The container shipping lines have recalibrated their services to cope with the COGH diversion and while there is sufficient capacity to deal with the added transit time, there is not enough slack to deal with other major disruptions, which is why the impact of port congestion on equipment availability and spot rates is being felt relatively quickly.

Congestion at Mediterranean and Asian ports is reducing vessel schedule reliability and is negatively impacting available capacity and with no end in sight for the Red Sea crisis it is likely that congestion and delays will persist through the summer.

Port congestion and delayed vessel schedules is also creating issues with empty container availability, as boxes become delayed in transit, resulting in lower stock availability in the regions and at ports where they are needed.

Ship bunching and congestion has spread to ports in Asia including Port Klang, Shanghai, Qingdao, Guangzhou and Shenzhen, with vessels waiting up to four days to berth at Shanghai, two days at Qingdao and up to three days at Port Klang.

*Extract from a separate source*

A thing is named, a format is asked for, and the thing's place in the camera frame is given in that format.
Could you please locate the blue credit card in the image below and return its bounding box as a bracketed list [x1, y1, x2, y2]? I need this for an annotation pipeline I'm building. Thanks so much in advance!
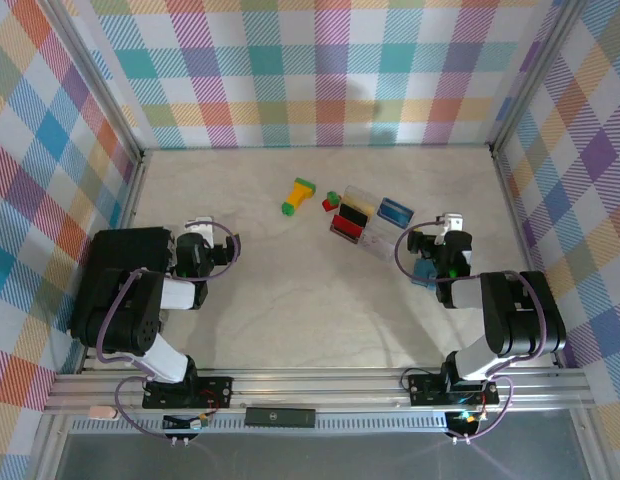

Singapore’s container volumes have risen nearly 9% in 2024, with average berthing delays of three to five days and some ships experiencing longer, due to vessel bunching, terminal congestion and longer dwell times as carriers discharge more containers, to forgo subsequent voyages and catch up on sailing schedules.

Global schedule reliability in April was down 12% on 2023, at 52%, meaning just over half of vessels berthing global were within one day of their scheduled arrival, with average delays almost five days.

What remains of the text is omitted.